_Exercise aim_. Everything in the listing below should be repeated verbatim, apart from the pictures.
#####
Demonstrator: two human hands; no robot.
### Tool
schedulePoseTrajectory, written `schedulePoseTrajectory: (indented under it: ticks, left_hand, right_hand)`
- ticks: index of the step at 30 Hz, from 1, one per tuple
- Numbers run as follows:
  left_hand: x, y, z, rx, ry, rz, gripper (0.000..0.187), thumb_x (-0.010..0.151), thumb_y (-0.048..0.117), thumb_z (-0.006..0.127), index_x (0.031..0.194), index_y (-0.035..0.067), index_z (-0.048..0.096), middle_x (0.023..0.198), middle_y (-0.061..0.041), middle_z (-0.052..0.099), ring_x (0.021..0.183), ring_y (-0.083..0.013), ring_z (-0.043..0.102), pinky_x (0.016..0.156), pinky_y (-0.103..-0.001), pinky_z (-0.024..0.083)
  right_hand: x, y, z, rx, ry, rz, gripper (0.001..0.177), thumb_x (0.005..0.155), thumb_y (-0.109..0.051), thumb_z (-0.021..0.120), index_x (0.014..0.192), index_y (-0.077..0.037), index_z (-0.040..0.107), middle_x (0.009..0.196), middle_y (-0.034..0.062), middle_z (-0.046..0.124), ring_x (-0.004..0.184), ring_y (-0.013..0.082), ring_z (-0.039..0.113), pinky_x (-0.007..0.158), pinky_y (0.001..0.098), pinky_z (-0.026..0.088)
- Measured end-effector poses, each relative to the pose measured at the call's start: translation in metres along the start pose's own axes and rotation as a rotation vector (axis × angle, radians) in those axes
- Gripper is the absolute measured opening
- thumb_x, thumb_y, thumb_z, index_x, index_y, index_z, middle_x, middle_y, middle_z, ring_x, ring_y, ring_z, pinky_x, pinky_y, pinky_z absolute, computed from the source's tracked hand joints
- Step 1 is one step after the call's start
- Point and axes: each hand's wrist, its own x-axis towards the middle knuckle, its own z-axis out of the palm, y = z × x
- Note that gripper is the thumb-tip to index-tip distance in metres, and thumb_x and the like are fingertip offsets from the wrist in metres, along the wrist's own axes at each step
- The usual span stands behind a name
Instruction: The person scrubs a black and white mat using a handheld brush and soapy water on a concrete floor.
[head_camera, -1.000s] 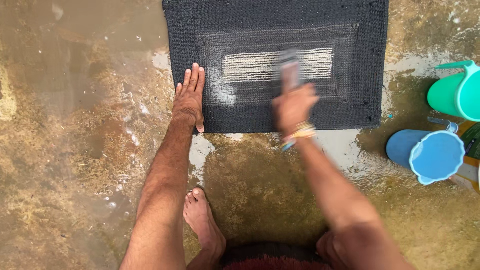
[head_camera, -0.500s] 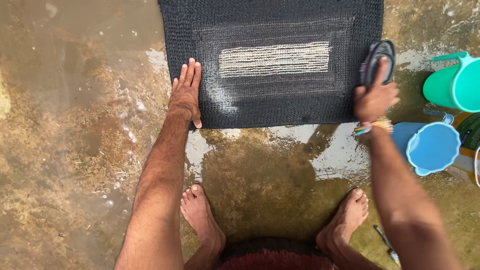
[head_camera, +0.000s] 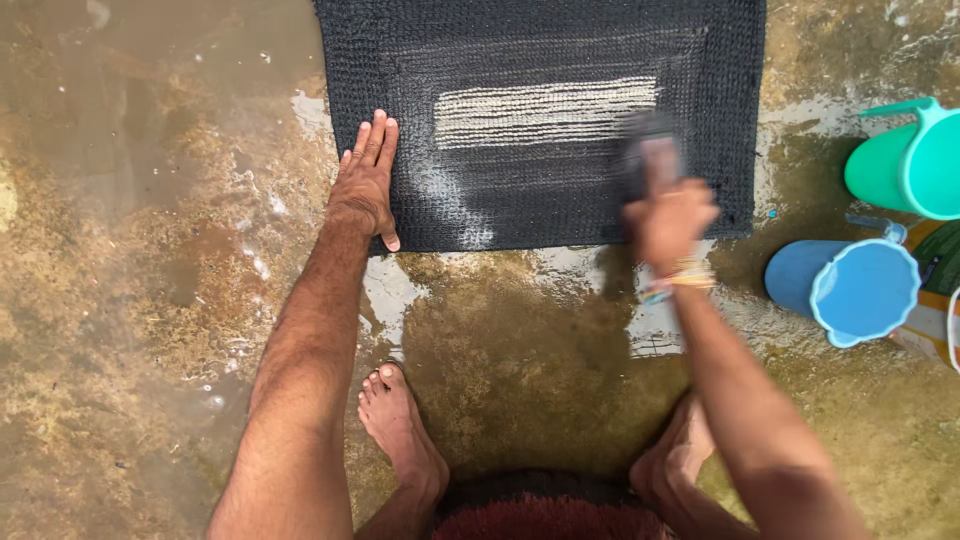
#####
_Output for this task_.
Demonstrator: two human hands; no robot.
### Tool
schedulePoseTrajectory, written `schedulePoseTrajectory: (indented under it: ticks, left_hand, right_hand)`
- ticks: index of the step at 30 Hz, from 1, one per tuple
- Numbers run as follows:
  left_hand: x, y, z, rx, ry, rz, gripper (0.000..0.187), thumb_x (-0.010..0.151), thumb_y (-0.048..0.117), thumb_z (-0.006..0.127), index_x (0.031..0.194), index_y (-0.035..0.067), index_z (-0.048..0.096), middle_x (0.023..0.198), middle_y (-0.061..0.041), middle_z (-0.052..0.099), ring_x (0.021..0.183), ring_y (-0.083..0.013), ring_z (-0.043..0.102), pinky_x (0.016..0.156), pinky_y (-0.103..-0.001), pinky_z (-0.024..0.083)
  right_hand: x, y, z, rx, ry, rz, gripper (0.001..0.177), thumb_x (0.005..0.155), thumb_y (-0.109..0.051), thumb_z (-0.021..0.120), index_x (0.014..0.192), index_y (-0.077..0.037), index_z (-0.040..0.107), middle_x (0.009..0.196), middle_y (-0.034..0.062), middle_z (-0.046..0.124), ring_x (-0.004..0.184), ring_y (-0.013..0.082), ring_z (-0.039..0.113), pinky_x (-0.007..0.158), pinky_y (0.001..0.098), pinky_z (-0.026..0.088)
- Measured end-effector poses, each relative to the pose measured at the call's start: translation in metres along the start pose's own axes and rotation as a rotation vector (axis × angle, radians) in those axes
- Gripper is the absolute measured opening
- thumb_x, thumb_y, thumb_z, index_x, index_y, index_z, middle_x, middle_y, middle_z, ring_x, ring_y, ring_z, pinky_x, pinky_y, pinky_z absolute, computed from the source's tracked hand joints
- Step 1 is one step after the call's start
- Point and axes: each hand's wrist, its own x-axis towards the middle knuckle, its own z-axis out of the palm, y = z × x
- Note that gripper is the thumb-tip to index-tip distance in metres, and thumb_x and the like are fingertip offsets from the wrist in metres, along the wrist's own axes at each step
- The usual span stands behind a name
Instruction: The person scrubs a black and white mat using a handheld brush and soapy water on a concrete floor.
[head_camera, -1.000s] 
[head_camera, -0.500s] 
[head_camera, +0.000s] 

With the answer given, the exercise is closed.